Youngberg v. Nelson

51 Minn. 172 | Minn. | 1892

Mitchell, J.

The defendant transferred the promissory note of a third party to plaintiff by indorsement “without recourse,” and the only question necessary to be considered is whether evidence of a contemporaneous oral guaranty of payment was admissible.

We are clearly of the opinion that the case falls within the familiar elementary rule that parol contemporaneous evidence is inadmissible to contradict or vary the terms of a valid written contract.

The parties have put their engagement into writing (as evidenced by the qualified indorsement) in terms that are certain as to the object and extent of such engagement. It is therefore conclusively presumed (in the absence of any showing of fraud or mistake) that their whole engagement on the subject covered by the indorsement was reduced to writing.

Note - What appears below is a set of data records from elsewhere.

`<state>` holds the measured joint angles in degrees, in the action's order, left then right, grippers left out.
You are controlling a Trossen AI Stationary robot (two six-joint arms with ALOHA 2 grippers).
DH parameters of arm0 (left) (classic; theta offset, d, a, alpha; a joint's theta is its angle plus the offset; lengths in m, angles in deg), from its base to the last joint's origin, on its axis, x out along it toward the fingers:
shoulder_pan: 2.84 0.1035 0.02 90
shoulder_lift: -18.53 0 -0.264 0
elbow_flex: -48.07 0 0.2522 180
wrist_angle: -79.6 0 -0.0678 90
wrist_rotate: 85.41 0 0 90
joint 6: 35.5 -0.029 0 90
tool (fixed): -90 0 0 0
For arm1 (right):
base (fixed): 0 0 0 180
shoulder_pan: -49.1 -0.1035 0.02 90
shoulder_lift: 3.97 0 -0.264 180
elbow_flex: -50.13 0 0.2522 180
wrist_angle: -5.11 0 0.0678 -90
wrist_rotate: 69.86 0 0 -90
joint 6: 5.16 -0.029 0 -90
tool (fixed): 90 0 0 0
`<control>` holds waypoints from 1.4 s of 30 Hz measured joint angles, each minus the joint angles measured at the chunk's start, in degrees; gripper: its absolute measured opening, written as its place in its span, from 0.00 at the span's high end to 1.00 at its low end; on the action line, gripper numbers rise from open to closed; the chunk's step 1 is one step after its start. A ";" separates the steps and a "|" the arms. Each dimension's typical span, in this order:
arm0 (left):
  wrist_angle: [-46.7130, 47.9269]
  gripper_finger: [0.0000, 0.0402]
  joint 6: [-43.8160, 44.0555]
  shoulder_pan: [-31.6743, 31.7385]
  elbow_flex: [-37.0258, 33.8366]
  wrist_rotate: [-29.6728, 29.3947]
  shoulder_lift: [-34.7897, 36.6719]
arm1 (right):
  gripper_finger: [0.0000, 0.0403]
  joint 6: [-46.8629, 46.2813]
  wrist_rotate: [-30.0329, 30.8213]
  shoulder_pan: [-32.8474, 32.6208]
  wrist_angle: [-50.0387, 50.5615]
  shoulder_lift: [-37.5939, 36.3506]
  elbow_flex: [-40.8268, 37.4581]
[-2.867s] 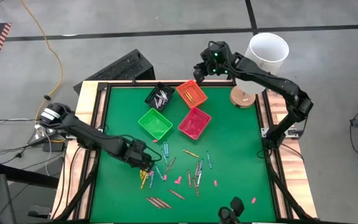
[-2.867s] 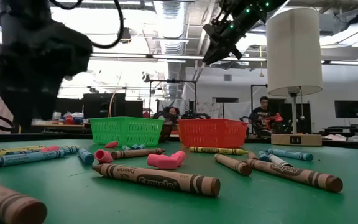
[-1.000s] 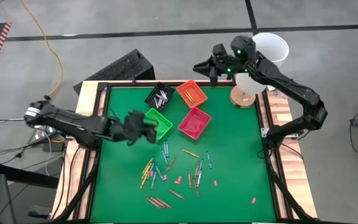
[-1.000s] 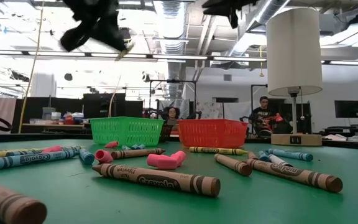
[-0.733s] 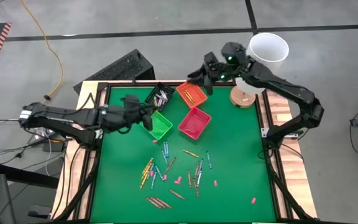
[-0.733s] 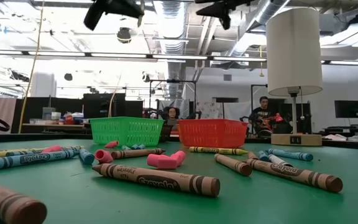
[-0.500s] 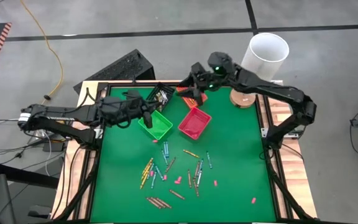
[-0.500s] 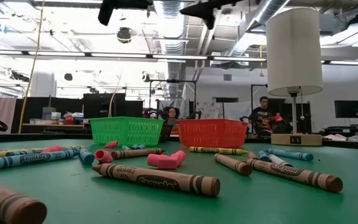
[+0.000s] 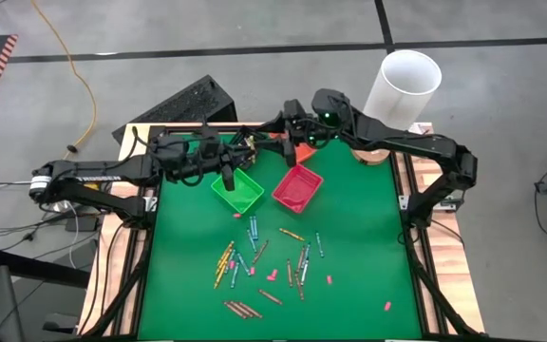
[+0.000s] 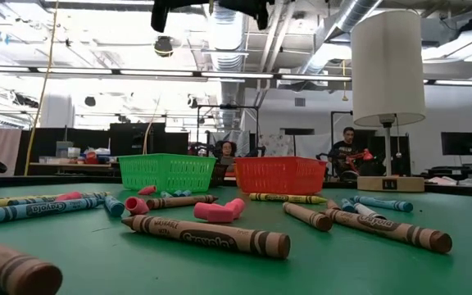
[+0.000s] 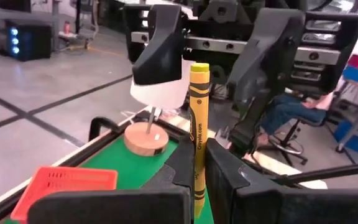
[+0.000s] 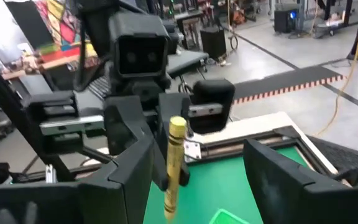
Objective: Sort crayons
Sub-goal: Put the yellow crayon into the bin
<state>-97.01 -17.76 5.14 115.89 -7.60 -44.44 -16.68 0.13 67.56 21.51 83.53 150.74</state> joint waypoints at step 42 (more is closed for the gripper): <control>-3.91 0.93 -2.36 2.64 -0.02 -0.96 -3.02 | 0.98 -2.64 1.83 1.20 -0.57 2.17 0.10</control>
<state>-100.92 -20.12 7.78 115.87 -8.55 -47.46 -19.32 1.96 68.76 20.94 85.70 150.85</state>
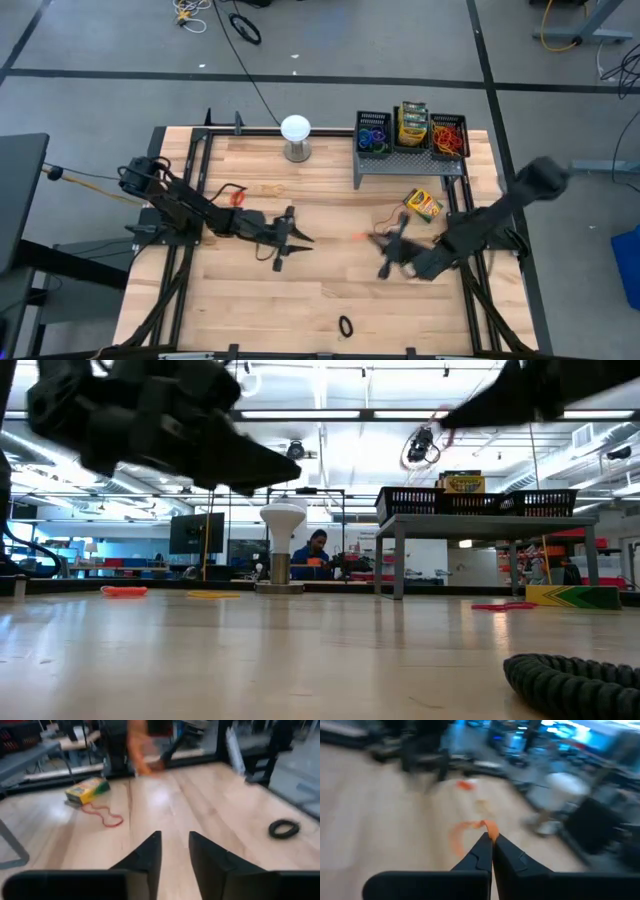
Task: Pick & Place Office Desk Supplies
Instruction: Put the orange rubberband into the right black basket on the shelf
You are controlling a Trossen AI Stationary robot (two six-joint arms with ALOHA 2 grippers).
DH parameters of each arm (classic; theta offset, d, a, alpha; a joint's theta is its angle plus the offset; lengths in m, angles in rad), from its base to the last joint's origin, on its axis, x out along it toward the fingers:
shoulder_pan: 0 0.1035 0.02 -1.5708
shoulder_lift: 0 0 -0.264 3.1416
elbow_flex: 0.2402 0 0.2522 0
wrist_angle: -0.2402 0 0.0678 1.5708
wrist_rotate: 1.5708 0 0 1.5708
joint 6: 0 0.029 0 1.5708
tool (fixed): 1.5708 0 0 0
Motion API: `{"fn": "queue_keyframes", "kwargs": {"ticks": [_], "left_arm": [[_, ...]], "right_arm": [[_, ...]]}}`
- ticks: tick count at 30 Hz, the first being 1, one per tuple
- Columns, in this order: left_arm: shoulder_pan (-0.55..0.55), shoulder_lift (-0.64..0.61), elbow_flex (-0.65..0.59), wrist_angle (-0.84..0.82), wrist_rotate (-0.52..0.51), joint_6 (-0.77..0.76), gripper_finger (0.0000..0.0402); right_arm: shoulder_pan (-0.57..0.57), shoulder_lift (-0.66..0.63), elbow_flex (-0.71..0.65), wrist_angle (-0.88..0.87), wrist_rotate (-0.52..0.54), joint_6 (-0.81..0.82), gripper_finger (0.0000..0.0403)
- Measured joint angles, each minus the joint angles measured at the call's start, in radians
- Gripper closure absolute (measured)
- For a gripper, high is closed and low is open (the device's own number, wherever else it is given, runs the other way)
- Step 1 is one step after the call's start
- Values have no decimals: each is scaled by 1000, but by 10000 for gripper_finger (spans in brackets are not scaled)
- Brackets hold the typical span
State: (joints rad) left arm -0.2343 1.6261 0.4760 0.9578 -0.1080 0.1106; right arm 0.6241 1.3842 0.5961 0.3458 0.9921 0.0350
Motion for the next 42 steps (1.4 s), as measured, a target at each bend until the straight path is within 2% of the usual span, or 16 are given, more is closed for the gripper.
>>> {"fn": "queue_keyframes", "kwargs": {"ticks": [4, 8, 13, 18, 24, 29, 37, 42], "left_arm": [[-2, 15, -113, 203, -24, -34, 324], [-3, 14, -161, 264, -35, -89, 337], [-15, 14, -166, 270, -52, -95, 338], [-15, 14, -166, 278, -54, -92, 338], [-15, 14, -166, 276, -53, -93, 338], [-15, 14, -166, 271, -53, -92, 338], [-15, 14, -166, 269, -53, -92, 338], [-15, 14, -166, 265, -50, -94, 338]], "right_arm": [[-36, -271, 48, -363, 141, 59, 398], [-108, -455, 154, -718, 201, 149, 400], [-283, -528, 318, -1058, 175, 227, 401], [-548, -518, 439, -1324, 60, 299, 401], [-878, -506, 459, -1408, -82, 259, 402], [-1100, -464, 459, -1421, -140, 186, 399], [-1271, -335, 459, -1445, -177, 152, 395], [-1311, -253, 459, -1473, -178, 159, 376]]}}
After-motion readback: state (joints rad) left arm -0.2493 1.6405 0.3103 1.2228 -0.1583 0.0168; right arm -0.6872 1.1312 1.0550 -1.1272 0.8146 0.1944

While, by the very act of transferring paper, whether by indorsement or mere delivery, a party engages that it is what it purports to be, — the valid obligation of those whose names are upon it, — and that he has good title to it, yet when the indorsement is “without recourse” the indorser specially declines to assume any responsibility for its payment. According to the meaning of the terms in the law merchant, this is the express condition of the contract, as much as if stated in detail in so many words. That evidence of a contemporaneous oral agreement that the indorser should be liable, as guarantor, for the payment of the note, would vary and contradict the terms of such a written contract, would seem self-evident.

This court has steadily held, from the early cases of Levering v. *174Washington, 3 Minn. 323, (Gil. 227,) and Kern v. Von Phul, 7 Minn. 426, (Gil. 341,) down to Farwell v. St. Paul Trust Co., 45 Minn. 495, (48 N. W. Rep. 326,) that the implications and intendments which the law merchant has attached to blank indorsements of negotiable paper render them express and complete contracts, which cannot be varied or contradicted by parol; as, for example, that an indorser cannot show that the indorsement was merely for the purpose of transferring title, and that there was an oral agreement that it was to be without recourse.

If this rule is applicable when invoked against the indorser, it must also be so when invoked in his favor. Neither can it make any difference whether the indorsement is qualified or unqualified.

Order reversed.

(Opinion published 53 N. W. Rep. 639.)